***** Dataset excerpt

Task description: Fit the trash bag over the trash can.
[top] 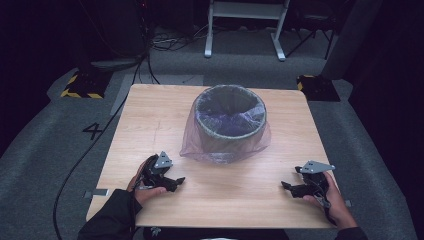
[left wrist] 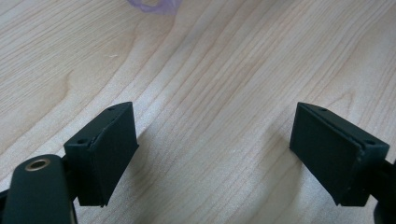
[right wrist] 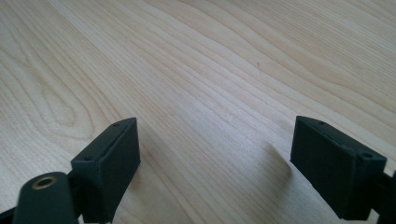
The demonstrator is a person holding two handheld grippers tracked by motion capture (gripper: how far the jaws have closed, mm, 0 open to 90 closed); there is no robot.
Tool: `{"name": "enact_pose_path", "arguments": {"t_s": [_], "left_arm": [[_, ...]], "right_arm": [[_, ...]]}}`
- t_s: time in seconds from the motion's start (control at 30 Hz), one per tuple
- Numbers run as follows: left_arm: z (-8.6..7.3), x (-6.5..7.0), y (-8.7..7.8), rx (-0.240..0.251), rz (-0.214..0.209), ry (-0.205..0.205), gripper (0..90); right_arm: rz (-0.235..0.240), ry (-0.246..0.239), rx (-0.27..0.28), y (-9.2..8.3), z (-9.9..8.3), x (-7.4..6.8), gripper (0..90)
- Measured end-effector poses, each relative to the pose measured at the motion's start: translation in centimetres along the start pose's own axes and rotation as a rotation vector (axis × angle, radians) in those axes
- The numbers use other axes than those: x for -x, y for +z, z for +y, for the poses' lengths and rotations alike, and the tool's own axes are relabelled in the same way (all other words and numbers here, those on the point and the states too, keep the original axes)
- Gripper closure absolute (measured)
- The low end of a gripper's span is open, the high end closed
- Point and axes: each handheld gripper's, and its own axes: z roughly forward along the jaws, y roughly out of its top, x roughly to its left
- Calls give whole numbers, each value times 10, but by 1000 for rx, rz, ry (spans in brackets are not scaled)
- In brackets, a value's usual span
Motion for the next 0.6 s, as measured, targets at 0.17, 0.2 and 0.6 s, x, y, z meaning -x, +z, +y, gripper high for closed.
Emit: {"name": "enact_pose_path", "arguments": {"t_s": [0.17,0.2,0.6], "left_arm": [[0,0,0,-1,0,0,140],[0,0,1,-1,0,2,139],[1,0,1,-2,-1,3,137]], "right_arm": [[13,55,27,-1,-8,7,148],[-2,68,37,-2,-10,9,148],[-11,76,39,-4,-13,13,148]]}}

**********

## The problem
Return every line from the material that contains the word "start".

## Task output
- t_s: time in seconds from the motion's start (control at 30 Hz), one per tuple
- Measured end-effector poses, each relative to the pose measured at the motion's start: translation in centimetres along the start pose's own axes and rotation as a rotation vector (axis × angle, radians) in those axes

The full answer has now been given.